* _EXERCISE PROMPT_: Extract all lines from the data beneath that include the word "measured".
####
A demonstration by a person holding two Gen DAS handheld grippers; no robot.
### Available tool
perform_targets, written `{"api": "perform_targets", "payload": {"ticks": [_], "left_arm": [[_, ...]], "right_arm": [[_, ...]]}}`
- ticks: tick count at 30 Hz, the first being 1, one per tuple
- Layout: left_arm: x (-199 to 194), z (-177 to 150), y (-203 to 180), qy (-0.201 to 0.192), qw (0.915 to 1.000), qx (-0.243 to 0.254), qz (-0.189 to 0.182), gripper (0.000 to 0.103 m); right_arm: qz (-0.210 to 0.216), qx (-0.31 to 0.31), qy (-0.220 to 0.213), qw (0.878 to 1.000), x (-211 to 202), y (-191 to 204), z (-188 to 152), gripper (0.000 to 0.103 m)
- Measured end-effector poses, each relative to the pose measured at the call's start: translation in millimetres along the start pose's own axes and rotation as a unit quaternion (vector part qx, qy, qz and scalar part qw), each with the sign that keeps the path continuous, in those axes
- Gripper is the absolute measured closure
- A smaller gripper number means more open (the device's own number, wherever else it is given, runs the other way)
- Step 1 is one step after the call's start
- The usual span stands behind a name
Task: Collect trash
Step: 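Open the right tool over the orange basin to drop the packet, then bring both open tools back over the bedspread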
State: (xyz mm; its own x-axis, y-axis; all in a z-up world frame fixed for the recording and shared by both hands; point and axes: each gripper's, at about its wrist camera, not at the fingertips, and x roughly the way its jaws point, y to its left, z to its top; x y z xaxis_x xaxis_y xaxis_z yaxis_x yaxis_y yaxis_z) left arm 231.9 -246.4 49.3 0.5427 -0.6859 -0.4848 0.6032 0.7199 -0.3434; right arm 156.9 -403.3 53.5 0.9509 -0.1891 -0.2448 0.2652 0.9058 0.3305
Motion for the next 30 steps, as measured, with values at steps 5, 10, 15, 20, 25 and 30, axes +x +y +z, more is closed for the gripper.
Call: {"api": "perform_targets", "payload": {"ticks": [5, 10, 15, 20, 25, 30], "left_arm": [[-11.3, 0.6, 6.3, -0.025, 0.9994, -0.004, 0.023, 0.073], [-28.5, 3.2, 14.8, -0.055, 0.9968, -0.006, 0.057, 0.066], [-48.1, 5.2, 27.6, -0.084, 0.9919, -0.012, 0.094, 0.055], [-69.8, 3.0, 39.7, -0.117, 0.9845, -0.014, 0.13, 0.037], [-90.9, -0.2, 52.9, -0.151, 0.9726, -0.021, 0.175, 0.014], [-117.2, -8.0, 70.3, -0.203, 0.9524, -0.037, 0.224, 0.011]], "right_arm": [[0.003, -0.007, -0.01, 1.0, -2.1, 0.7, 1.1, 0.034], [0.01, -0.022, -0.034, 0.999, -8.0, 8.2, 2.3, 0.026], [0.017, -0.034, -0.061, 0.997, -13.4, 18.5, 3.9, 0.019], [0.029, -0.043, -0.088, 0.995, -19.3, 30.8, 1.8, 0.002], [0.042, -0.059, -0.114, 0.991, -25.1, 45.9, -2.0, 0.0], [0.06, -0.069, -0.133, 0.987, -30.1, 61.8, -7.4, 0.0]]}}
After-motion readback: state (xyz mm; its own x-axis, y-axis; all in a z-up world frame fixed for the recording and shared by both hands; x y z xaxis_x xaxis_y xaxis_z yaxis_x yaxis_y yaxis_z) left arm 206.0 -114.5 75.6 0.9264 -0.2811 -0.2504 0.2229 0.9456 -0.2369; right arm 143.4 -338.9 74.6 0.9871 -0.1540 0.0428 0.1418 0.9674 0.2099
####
* _WRITTEN SOLUTION_:
- Measured end-effector poses, each relative to the pose measured at the call's start: translation in millimetres along the start pose's own axes and rotation as a unit quaternion (vector part qx, qy, qz and scalar part qw), each with the sign that keeps the path continuous, in those axes
- Gripper is the absolute measured closure
Motion for the next 30 steps, as measured, with values at steps 5, 10, 15, 20, 25 and 30, axes +x +y +z, more is closed for the gripper.

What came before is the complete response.